Atene, 14 febbraio (ansa) È innegabile: i ritrovamenti di scheletri abbracciati da secoli non smettono mai di emozionare perché sembrano confermare che, quando l’amore è davvero per sempre, è l’unico capace di unire una coppia oltre la morte. Sembra questo il caso dell’uomo e della donna i cui scheletri, ancora teneramente abbracciati dopo quasi 6000 anni, ovvero dall’epoca del Neolitico, sono stati rinvenuti ieri durante scavi presso la Grotta di Alepotrypa (il “Buco della volpe”), a ovest del villaggio di Mani, nel Peloponneso meridionale.

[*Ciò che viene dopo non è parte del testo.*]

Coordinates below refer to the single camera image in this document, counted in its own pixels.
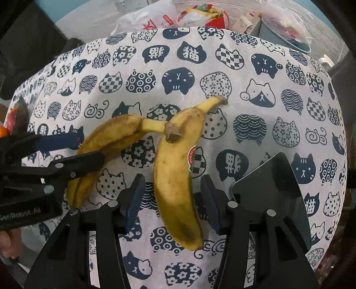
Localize patterned ceramic fruit bowl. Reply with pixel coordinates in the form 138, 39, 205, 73
12, 96, 29, 134

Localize cat pattern tablecloth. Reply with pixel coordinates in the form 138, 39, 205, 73
10, 26, 347, 288

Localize person's left hand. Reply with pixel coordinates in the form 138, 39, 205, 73
0, 228, 23, 259

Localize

Non si sa ancora come e perché siano morti, ma di certo sappiamo che si amavano.
Lo straordinario ritrovamento, che sinora ha un solo equivalente in Europa negli ‘amanti di Valdaro’ – due scheletri di una giovane coppia risalenti al Neolitico, tumulati faccia a faccia e abbracciati, ritrovati in una necropoli scoperta nel 2007 nei pressi di Mantova – è stato annunciato ieri dalla Sovrintendenza Archeologica ellenica quasi in coincidenza con la festa di San Valentino, il patrono degli innamorati.
Un analogo ritrovamento di una coppia, ma di epoca molto più recente, è avvenuto lo scorso settembre nella Cappella di Saint Morrell nel Leicestershire, in Gran Bretagna, dove sono stati rinvenuti due scheletri, risalenti al XIV secolo, che dopo 700 anni si tenevano ancora mano nella mano. La sepoltura di Mani, che sembra non abbia subito violazioni, è stata trovata presso il luogo dove erano stati interrati un altro uomo e un’altra donna, rinvenuti accovacciati in posizione fetale. Le sepolture contenevano anche punte di freccia rotte. Grazie al metodo del Carbonio 14, gli scheletri della coppia abbracciata sono stati datati intorno al 3800 a.C., mentre l’analisi del Dna ha confermato che i resti appartenevano a un maschio e a una femmina. Entrambe le sepolture fanno parte di una necropoli neolitica nell’area della grotta di Diros, dove gli scavi hanno già riportato alla luce tombe risalenti al 4200-3800 a.C. In base alle ricerche e alle analisi, sembra che la grotta ed i suoi dintorni siano stati utilizzati come residenza e come necropoli dal Neolitico antico (7000-5500 a.C.) sino al Neolitico recente (4200-3500 a.C.). Quindi, verso il 3200 a.C., un devastante terremoto avrebbe fatto crollare l’ingresso della grotta, sigillando all’interno coloro che vi abitavano.
Gli scavi nell’area ebbero inizio in seguito ad una scoperta fortuita fatta dagli speleologi Yiannis e Anna Petrocheilos nel 1958 e sono ripresi l’anno scorso sotto l’egida dell’Eforato di Paleoantropologia delle antichità, guidato da George Papathanassopoulos, e della Società speleologica della Grecia settentrionale, che si avvalgono della collaborazione di esperti greci e internazionali.
Commentando la scoperte, Papathanassopoulos ha ricordato che già dalla fine degli anni Settanta le visite turistiche alla grotta sono state proibite e, nello stesso periodo, sono stati avviati scavi più approfonditi. Presso il sito archeologico è stato realizzato un piccolo museo nel quale sono in mostra molti dei tantissimi reperti sinora rinvenuti. “Entrambe le tombe riportate alla luce sono in ottime condizioni – ha detto Papathanassopoulos -. Il tipo di sepoltura in posizione fetale è comune nell’epoca neolitica, ma la doppia inumazione con l’abbraccio è uno dei più antichi esempi conosciuti e, quando avremo finito di lavorarci, anch’essa sarà esposta nel museo”.